Having reflected further on the aforementioned events, the Special Committee and the Board could have done more for all stockholders. As a result, we are presenting a significantly more attractive alternative to the Casago offer. We are fully committed to being long-term investors in Vacasa and unlocking the significant underlying contract and going concern value over time, which we agree will be best achieved as a private company.

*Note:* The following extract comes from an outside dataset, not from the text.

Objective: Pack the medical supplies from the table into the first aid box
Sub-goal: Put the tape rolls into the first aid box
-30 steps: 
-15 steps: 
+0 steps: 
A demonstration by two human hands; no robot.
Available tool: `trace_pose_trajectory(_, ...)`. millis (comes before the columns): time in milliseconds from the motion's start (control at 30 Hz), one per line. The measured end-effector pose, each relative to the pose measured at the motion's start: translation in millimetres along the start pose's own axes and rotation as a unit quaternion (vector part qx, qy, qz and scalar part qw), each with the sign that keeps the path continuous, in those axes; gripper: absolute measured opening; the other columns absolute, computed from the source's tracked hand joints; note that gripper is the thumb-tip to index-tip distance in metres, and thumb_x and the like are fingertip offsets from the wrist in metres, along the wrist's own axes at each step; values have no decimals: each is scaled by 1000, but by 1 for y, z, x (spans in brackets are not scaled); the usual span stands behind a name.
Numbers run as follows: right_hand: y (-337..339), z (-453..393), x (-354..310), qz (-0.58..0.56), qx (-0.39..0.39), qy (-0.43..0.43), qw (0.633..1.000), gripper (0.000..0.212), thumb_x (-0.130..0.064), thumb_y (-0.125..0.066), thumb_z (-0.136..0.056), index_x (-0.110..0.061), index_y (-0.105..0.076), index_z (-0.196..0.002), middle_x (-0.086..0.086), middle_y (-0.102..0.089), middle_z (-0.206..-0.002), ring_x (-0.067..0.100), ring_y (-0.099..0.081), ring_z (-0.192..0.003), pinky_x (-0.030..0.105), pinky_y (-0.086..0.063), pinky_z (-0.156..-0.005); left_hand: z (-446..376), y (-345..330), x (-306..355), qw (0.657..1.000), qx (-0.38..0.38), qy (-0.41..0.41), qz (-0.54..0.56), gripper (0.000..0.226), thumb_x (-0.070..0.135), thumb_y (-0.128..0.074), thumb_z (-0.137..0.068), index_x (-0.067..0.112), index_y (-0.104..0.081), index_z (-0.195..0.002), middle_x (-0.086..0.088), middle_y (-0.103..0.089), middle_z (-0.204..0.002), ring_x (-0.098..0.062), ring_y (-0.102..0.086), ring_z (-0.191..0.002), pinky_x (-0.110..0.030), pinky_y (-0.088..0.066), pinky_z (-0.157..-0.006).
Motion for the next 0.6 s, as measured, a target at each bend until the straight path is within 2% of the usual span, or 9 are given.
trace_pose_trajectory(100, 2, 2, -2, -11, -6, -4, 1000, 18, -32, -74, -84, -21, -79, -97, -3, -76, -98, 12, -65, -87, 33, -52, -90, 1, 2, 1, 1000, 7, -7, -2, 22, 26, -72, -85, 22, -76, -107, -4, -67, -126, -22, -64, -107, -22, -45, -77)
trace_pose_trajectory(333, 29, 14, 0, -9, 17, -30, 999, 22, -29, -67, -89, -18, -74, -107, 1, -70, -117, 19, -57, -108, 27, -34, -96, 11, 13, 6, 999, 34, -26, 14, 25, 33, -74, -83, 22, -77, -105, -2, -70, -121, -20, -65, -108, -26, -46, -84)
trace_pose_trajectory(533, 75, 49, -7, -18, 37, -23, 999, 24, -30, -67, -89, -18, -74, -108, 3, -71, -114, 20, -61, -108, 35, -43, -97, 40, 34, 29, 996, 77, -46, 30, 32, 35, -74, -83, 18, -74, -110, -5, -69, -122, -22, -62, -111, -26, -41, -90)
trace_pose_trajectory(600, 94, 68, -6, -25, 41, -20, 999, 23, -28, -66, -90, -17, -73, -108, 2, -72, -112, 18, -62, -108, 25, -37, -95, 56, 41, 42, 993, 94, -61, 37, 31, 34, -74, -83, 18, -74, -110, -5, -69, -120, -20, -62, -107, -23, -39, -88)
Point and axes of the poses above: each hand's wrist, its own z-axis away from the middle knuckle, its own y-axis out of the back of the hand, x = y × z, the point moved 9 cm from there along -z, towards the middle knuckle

Our Offer is on terms substantially similar to those in the definitive agreement Vacasa entered into with Casago and its affiliates dated December 30, 2024 (the “Existing Agreement”), except for those terms and improvements set forth herein. As described below, our Offer delivers a significant improvement to the terms and conditions of Casago’s offer to Vacasa stockholders, both due to the enhanced value our Offer would deliver to stockholders and the speed and certainty of consummation of the Proposed Transaction relative to the proposed transaction with Casago. Our Offer also treats all stockholders the same. Given our existing stake in, and familiarity with, the Company, we expect to be able to complete our limited due diligence and finalize definitive transaction documentation within one week (subject to timely receipt of requested information).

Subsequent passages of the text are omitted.